Thanks for the remark, yeah my device auto-correct does funny things and I do
not always notice what it did.

> So other OEMs could choose to support Treble on older devices, given that
> they meet the requirements and also have support from the BSP vendors like
> Qualcomm.

The thing is Treble is nothing new, it is just the attempt N + 1 to sort out
the update situation in a technical way, where the all issue is political.
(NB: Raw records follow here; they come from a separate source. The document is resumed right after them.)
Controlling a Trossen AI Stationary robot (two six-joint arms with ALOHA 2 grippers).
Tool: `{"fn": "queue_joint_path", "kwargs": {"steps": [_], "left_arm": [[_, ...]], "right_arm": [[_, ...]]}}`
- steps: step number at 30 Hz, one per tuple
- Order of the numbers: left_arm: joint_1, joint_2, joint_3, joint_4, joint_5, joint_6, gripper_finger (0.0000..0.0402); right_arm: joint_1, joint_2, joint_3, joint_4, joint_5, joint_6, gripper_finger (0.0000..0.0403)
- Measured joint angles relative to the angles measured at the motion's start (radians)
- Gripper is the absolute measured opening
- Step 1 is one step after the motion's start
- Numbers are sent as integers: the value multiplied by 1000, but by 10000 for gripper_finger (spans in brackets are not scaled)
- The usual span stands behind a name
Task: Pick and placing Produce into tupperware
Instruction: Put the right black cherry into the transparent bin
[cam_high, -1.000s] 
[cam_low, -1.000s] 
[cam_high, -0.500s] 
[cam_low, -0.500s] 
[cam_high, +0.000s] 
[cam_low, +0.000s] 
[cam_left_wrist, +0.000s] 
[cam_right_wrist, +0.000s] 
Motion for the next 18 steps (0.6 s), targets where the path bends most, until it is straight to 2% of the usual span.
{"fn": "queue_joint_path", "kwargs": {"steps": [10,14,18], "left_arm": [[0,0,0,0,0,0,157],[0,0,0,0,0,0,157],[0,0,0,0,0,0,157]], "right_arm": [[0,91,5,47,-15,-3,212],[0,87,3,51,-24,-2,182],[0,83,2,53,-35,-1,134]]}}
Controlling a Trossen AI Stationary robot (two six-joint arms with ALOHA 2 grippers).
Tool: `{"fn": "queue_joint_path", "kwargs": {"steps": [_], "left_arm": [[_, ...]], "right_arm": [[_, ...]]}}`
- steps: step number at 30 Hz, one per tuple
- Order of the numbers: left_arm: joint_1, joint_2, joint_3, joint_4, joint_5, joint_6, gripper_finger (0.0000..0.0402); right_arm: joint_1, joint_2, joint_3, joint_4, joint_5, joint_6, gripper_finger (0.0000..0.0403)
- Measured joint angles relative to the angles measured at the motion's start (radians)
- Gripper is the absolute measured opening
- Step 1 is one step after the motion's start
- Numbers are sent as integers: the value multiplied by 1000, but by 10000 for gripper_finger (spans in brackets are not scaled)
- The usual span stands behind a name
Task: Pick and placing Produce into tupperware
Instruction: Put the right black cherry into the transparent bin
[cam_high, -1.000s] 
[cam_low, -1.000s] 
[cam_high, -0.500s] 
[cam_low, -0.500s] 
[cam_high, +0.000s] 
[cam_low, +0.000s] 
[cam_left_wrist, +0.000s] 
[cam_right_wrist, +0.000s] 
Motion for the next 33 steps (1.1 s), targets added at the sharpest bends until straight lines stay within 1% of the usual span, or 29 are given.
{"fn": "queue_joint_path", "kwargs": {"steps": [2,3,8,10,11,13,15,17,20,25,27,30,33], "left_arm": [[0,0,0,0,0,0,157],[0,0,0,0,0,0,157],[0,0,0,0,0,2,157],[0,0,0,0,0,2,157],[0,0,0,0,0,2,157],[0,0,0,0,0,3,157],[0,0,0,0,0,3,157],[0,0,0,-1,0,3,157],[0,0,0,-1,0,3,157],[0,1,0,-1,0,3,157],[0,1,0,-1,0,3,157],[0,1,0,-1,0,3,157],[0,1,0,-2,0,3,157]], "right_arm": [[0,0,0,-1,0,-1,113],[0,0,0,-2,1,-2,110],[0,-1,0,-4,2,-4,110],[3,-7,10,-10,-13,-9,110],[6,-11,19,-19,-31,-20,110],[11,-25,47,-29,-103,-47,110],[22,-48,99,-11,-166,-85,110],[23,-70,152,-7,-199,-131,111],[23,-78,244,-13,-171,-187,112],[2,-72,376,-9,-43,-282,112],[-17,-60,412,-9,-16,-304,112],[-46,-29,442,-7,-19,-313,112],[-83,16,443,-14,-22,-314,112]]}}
Android already has an HAL that OEMs should adhere to [1], so if they haven't
adopted correct behaviours willingly, it is not now that they will start doing
it.

[1] [https://source.android.com/devices/](https://source.android.com/devices/)

------
mortenjorck
I was somewhat amused by the contrast between Google's partnership with Lowe's
for Tango and Apple's partnership with IKEA for ARKit
([https://www.macrumors.com/2017/06/19/ikea-plans-furniture-
ap...](https://www.macrumors.com/2017/06/19/ikea-plans-furniture-app-arkit/)).
Judging by Tango demo videos, they've only authored 3D models of a tiny subset
of the appliances and furniture Lowe's carries, which, unless you were really
leaning toward that one model of LG oven, makes it more of a proof-of-concept
than a practical tool.

Meanwhile, Apple went and partnered with the one vertically-integrated big-box
store that happens to have 3D models of every single thing they carry.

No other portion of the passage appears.